A "Declaration from Australia" by McKinsey

In April 2026, McKinsey published a research report titled "Australia's AI moment: Building Asia–Pacific's compute hub," systematically analyzing Australia's strategic opportunity in the Asia-Pacific AI computing power race.

The report opens with a striking statement: global computing demand will grow at least 3.5 times by 2030 (McKinsey, 2026). Against this backdrop, Australia has the potential to become the digital infrastructure hub of the Asia-Pacific region — but this requires up to A$190 billion in new capital investment to scale its compute capacity from 1.5 GW to 5.0 GW.

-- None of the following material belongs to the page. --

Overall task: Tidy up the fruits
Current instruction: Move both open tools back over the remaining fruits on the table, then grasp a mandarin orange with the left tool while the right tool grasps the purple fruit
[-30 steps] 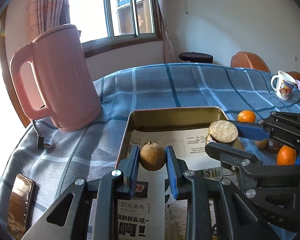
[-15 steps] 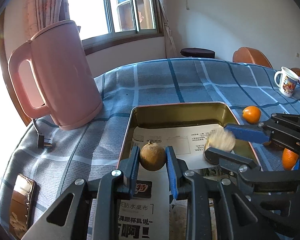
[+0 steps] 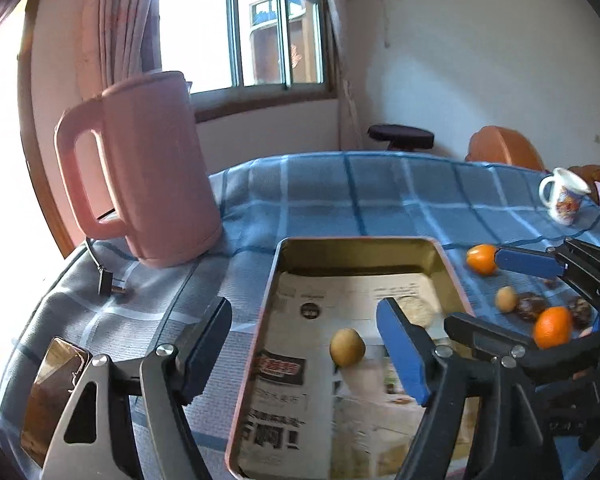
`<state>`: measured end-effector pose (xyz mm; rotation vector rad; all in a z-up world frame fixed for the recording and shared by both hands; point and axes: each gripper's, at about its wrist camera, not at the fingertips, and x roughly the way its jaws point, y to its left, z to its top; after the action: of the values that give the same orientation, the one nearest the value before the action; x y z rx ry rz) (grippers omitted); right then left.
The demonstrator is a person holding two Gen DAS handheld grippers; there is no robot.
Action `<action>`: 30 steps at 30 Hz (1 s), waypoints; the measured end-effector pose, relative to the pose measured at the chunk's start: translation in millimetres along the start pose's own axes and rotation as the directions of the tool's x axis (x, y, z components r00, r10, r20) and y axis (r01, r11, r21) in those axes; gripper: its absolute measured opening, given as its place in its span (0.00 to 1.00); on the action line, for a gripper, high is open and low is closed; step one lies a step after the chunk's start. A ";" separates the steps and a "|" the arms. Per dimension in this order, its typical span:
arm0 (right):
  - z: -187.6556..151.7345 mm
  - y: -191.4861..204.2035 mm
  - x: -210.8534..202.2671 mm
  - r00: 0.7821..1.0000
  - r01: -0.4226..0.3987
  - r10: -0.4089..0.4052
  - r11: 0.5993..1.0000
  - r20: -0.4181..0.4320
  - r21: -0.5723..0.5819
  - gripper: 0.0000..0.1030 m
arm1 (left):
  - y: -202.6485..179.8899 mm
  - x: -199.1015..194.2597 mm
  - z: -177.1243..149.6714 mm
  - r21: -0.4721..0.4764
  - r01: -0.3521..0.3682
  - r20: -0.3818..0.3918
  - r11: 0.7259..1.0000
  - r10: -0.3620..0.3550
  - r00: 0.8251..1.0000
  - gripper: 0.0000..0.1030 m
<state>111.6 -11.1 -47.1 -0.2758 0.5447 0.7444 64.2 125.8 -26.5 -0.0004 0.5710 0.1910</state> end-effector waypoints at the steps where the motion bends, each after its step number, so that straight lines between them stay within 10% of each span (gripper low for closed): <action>1: -1.3 -2.0 -5.6 1.000 0.006 -0.006 1.000 0.005 0.003 0.77 | -4.3 -4.0 0.4 0.004 0.002 0.008 1.000 -0.002 1.000 0.74; 11: -47.7 -50.0 -102.0 0.984 0.146 -0.154 0.985 0.086 0.087 0.88 | -85.8 -36.1 -8.8 0.050 0.187 0.026 0.981 -0.188 0.982 0.74; 18: -111.2 -104.8 -152.6 0.920 0.362 -0.386 0.905 0.070 0.223 0.93 | -167.8 -35.7 -28.2 0.143 0.333 -0.071 0.932 -0.326 0.943 0.74; 30: -153.2 -151.5 -161.8 0.895 0.411 -0.445 0.845 0.024 0.342 0.93 | -220.6 -25.2 -45.9 0.191 0.443 -0.207 0.876 -0.405 0.891 0.74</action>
<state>63.6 -274.6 -76.2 -0.0403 0.4771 0.2205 58.4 -97.9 -63.2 0.0871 0.7383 -0.3119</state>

Although the report was written for Australian government and businesses, it reveals an important trend for China, which is also navigating the computing power race: the Asia-Pacific compute landscape is being redrawn, and each economy is searching for its own niche.

Insight 1: The "Spillover Effect" in Asia-Pacific Compute — Who Is Capturing U.S. Demand?

The report reveals an interesting dynamic: major global data center markets (the U.S., Europe, Singapore) are facing bottlenecks in power supply, land availability, and approval timelines, causing compute demand to "spill over" to neighboring regions.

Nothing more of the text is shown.